Am 12.10.2011 20:18, schrieb John Arthorne:
> [...]git-flow [1]. I think a simplified form
> of git-flow would match our current development practices:
> 
> - Two main branches called "develop" and "master"
> - All major feature work is first released to "develop"
> - Each team periodically merges "develop" into master after performing
> their appropriate checks and tests (similar to our current weekly tag
> and release process)
> - Integration builds automatically tag and build the contents of "master"

You may also want to read the introduction on http://hginit.com/

It's for Mercurial but at least the first two overview chapters are
generic. I've found the "Subversion re-education" especially useful
because distributed VCS solves many of the pains of the old, centralized
tools.

The hardest thing to forget is that merging is a pain. With DVCSs,
merging is so simple, you start to forget about it. To drive this point
home: Linux Torvalds merges *several thousand times every month*.

It took my current team some time to learn to trust the new tools. One
thing which we started recently are "feature branches". As John told
above, there is one master branch (or rather one master branch per
release) but each feature gets it's own branch.
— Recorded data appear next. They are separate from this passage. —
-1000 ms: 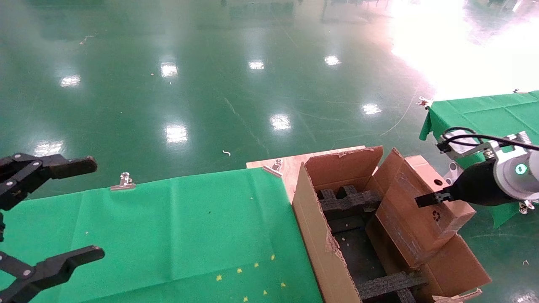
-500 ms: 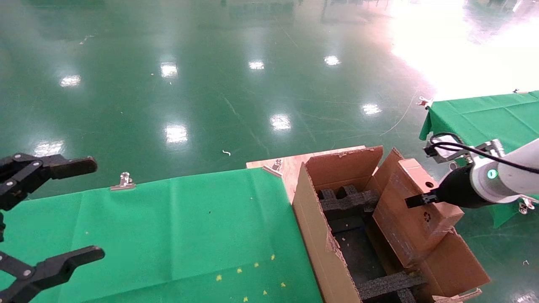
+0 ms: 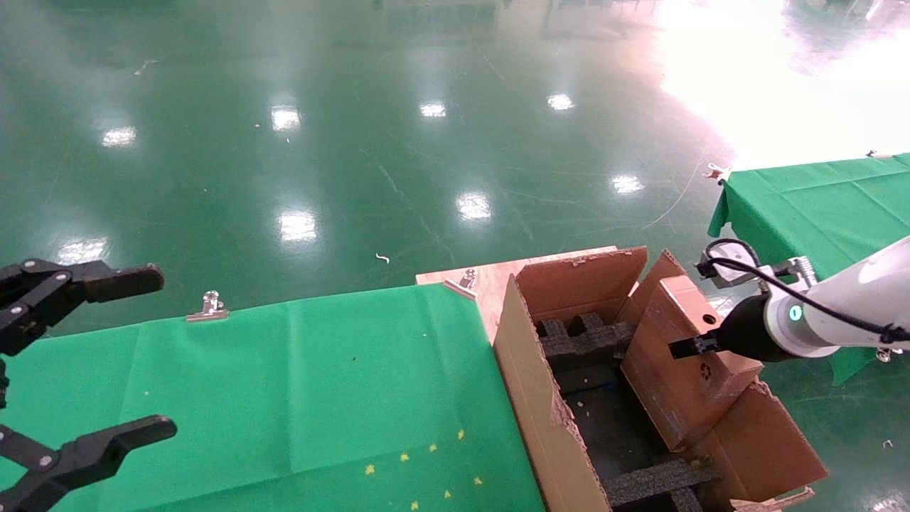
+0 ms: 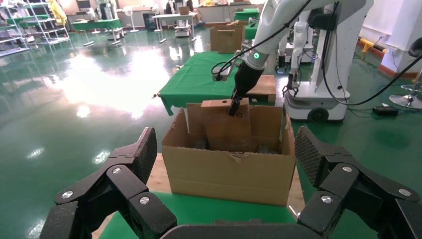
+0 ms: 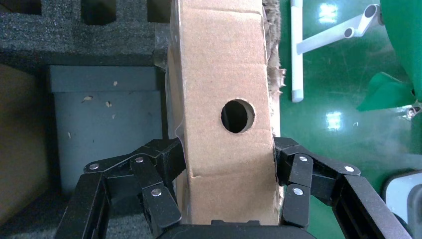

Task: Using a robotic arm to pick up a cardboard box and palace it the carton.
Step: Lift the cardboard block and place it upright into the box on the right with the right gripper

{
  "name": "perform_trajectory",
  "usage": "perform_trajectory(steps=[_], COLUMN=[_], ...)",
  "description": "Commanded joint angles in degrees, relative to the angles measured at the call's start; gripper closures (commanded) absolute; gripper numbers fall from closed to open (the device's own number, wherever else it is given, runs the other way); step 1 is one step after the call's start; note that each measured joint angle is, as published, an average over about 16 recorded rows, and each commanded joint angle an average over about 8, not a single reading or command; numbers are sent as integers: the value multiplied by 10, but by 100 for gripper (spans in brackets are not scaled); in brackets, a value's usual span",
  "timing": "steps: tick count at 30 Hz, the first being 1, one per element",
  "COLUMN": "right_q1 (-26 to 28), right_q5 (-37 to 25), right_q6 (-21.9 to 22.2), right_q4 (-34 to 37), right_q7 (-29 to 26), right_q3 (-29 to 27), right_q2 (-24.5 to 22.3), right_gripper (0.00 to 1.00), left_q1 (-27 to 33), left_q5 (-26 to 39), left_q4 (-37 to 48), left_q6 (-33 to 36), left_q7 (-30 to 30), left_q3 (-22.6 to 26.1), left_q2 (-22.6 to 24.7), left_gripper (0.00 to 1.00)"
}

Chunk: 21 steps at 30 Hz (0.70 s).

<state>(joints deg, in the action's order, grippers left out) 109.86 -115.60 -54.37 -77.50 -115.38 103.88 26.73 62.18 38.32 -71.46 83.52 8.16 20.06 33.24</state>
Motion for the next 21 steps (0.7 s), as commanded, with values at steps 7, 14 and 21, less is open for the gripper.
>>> perform_trajectory(steps=[7,14,21], right_q1=[-30,-59,-86], right_q5=[-25,-42,-54], right_q6=[34,67,96], right_q4=[2,6,17], right_q7=[-27,-50,-68], right_q3=[8,14,20], right_q2=[5,7,12], right_gripper=[100,100,100], left_q1=[0,0,0], left_q5=[0,0,0], left_q4=[0,0,0], left_q6=[0,0,0], left_q7=[0,0,0], left_q3=[0,0,0], left_q2=[0,0,0], left_gripper=[0,0,0])
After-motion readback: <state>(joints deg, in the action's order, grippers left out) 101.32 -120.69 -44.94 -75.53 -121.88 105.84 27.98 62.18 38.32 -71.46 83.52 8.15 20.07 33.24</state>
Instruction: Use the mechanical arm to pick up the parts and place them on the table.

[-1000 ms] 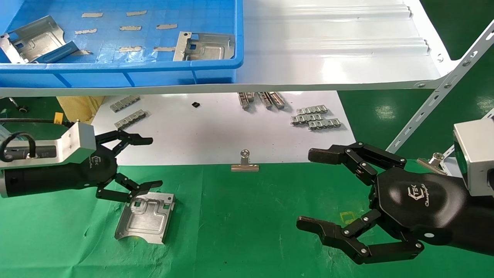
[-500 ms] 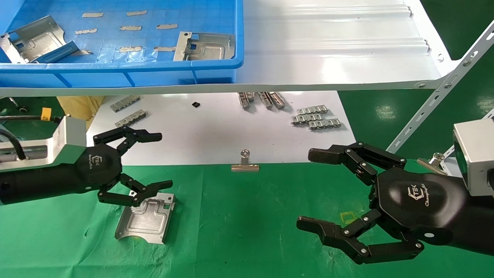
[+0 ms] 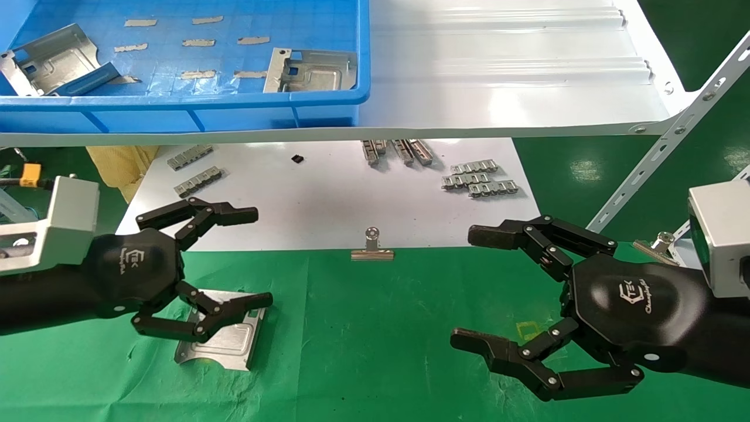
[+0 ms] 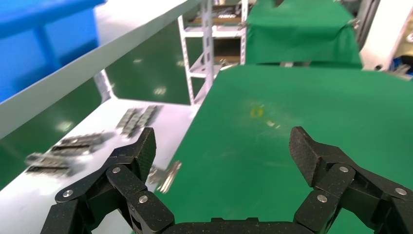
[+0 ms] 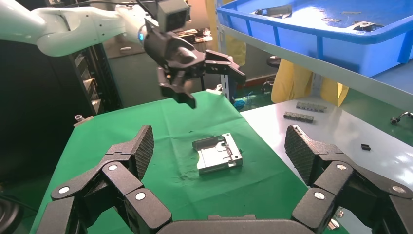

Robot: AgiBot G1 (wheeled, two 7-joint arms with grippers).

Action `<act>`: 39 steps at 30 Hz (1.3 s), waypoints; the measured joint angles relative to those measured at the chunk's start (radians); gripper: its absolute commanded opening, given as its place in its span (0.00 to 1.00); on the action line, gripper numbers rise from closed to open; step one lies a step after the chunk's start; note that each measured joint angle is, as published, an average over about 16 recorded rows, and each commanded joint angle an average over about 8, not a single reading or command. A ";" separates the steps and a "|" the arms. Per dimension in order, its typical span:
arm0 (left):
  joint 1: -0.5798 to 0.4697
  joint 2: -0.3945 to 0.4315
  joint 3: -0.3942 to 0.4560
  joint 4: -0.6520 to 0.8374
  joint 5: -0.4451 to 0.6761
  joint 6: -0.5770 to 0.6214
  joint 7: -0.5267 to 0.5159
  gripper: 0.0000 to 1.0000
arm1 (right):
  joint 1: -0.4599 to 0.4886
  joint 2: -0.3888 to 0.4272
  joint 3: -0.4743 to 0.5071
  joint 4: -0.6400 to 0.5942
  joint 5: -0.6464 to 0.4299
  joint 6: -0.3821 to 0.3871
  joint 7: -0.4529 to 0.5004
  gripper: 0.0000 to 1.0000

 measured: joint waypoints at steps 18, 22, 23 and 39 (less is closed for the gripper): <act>0.195 -0.085 -0.132 -0.363 -0.133 -0.023 -0.240 1.00 | 0.000 0.000 0.000 0.000 0.000 0.000 0.000 1.00; 0.215 -0.094 -0.146 -0.400 -0.147 -0.025 -0.262 1.00 | 0.000 0.000 0.000 0.000 0.000 0.000 0.000 1.00; 0.218 -0.096 -0.148 -0.406 -0.149 -0.026 -0.265 1.00 | 0.000 0.000 0.000 0.000 0.000 0.000 0.000 1.00; 0.212 -0.093 -0.144 -0.394 -0.145 -0.026 -0.261 1.00 | 0.000 0.000 0.000 0.000 0.000 0.000 0.000 1.00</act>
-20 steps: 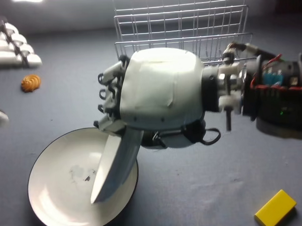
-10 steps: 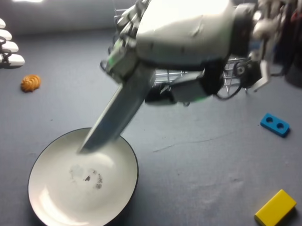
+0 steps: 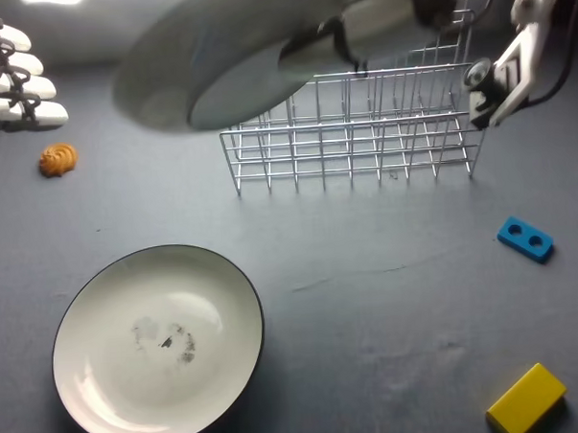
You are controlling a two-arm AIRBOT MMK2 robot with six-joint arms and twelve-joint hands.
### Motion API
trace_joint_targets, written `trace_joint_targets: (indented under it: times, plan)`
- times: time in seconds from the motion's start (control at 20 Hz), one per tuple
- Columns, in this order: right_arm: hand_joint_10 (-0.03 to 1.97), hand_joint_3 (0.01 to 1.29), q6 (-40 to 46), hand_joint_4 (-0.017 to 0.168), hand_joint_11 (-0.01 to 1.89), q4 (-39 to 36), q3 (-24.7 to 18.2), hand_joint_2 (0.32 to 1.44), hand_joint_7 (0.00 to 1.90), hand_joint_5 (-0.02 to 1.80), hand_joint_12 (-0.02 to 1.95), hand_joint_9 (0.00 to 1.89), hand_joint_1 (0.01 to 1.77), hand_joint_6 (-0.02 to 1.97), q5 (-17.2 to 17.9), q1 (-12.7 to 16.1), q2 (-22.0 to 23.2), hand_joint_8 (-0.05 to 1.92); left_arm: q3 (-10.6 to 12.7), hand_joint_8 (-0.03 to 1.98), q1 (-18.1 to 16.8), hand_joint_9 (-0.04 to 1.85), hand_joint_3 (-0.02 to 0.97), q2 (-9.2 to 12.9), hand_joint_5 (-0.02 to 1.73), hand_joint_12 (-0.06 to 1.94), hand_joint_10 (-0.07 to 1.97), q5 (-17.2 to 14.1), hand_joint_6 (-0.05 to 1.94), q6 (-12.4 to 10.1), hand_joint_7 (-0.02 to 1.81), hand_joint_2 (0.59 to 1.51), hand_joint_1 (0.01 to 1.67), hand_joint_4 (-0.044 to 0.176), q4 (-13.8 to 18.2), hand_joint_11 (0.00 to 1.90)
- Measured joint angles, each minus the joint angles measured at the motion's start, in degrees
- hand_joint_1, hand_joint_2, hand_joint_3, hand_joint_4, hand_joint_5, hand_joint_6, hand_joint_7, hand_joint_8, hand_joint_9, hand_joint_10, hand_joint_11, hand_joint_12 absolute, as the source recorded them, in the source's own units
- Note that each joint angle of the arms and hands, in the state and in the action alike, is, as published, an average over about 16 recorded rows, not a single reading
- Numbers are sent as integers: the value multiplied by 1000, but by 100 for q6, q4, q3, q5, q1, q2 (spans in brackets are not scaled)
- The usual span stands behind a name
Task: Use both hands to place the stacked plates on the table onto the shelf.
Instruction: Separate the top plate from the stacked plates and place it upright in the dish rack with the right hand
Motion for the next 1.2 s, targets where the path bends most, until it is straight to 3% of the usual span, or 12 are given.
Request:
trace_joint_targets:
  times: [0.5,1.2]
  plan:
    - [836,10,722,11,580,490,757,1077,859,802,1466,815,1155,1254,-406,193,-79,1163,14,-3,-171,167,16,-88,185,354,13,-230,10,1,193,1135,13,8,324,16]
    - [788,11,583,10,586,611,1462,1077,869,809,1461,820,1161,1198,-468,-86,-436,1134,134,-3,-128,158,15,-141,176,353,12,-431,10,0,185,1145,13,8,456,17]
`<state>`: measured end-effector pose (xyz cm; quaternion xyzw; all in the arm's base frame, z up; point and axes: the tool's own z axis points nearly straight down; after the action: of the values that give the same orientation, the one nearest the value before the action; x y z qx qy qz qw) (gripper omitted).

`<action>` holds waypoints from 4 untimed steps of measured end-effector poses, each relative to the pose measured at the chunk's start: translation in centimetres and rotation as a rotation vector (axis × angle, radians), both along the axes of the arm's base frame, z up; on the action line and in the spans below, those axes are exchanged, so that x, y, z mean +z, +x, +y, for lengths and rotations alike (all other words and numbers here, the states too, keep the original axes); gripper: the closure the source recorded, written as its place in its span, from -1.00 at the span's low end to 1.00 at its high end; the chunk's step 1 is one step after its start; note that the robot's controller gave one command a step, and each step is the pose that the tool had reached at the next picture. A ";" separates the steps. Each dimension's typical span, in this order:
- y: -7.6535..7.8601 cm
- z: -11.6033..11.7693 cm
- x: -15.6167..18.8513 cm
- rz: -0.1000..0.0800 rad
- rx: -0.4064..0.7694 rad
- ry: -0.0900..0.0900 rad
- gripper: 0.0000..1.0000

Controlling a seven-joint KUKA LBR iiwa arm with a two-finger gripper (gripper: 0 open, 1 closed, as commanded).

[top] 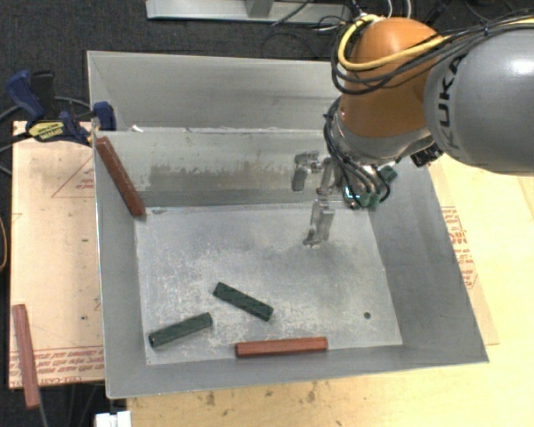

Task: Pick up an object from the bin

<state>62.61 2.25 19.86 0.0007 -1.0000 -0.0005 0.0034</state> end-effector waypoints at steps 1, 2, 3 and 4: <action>0.4 14.4 -5.6 -0.007 -0.026 0.004 -1.00; -6.4 11.8 -13.2 0.001 0.117 -0.001 -1.00; -6.0 11.9 -12.8 -0.008 0.116 0.001 1.00; -6.0 11.9 -12.9 -0.008 0.116 0.001 -1.00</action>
Offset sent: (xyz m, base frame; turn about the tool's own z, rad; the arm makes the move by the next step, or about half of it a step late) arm 0.0049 0.1369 -0.0535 0.0352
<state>56.57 14.10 7.00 0.0585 -0.9983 -0.0008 -0.0004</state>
The main advantage is that everyone can work pretty isolated from
everyone else for as long as they want/need/have to. They can merge from
the master branch from time to time (or not) to get the latest stable
features from other people.

This approach allows to work on features that take more than one major
development cycle to "ripe": You start a feature branch, the DVCS helps
you to keep it roughly in sync with the normal release train but you can
work for a year or longer on something complex without wasting your time
or blocking other people.

It also allows to risk something: Create a new branch, try something
out. If it doesn't work out, just let the branch starve. Or maybe you
get a new idea for a better approach - then you can resurrect the branch.

This kind of development would have been impossible with the old tools:
Branching would take too much time or pollute your repository or it
would block someone else or merging would be a pain.

With DVCS, branching is a constant time operation. It pollutes only your
local copy of the repo, it never gets in the way of anyone else and
merging usually happens without any manual intervention. Not to forget
that you have to commit your current work *before* you merge with
another branch - something that's impossible with Subversion and CVS.

Regards,

-- 
Aaron "Optimizer" Digulla a.k.a. Philmann Dark
"It's not the universe that's limited, it's our imagination.
Follow me and I'll show you something beyond the limits."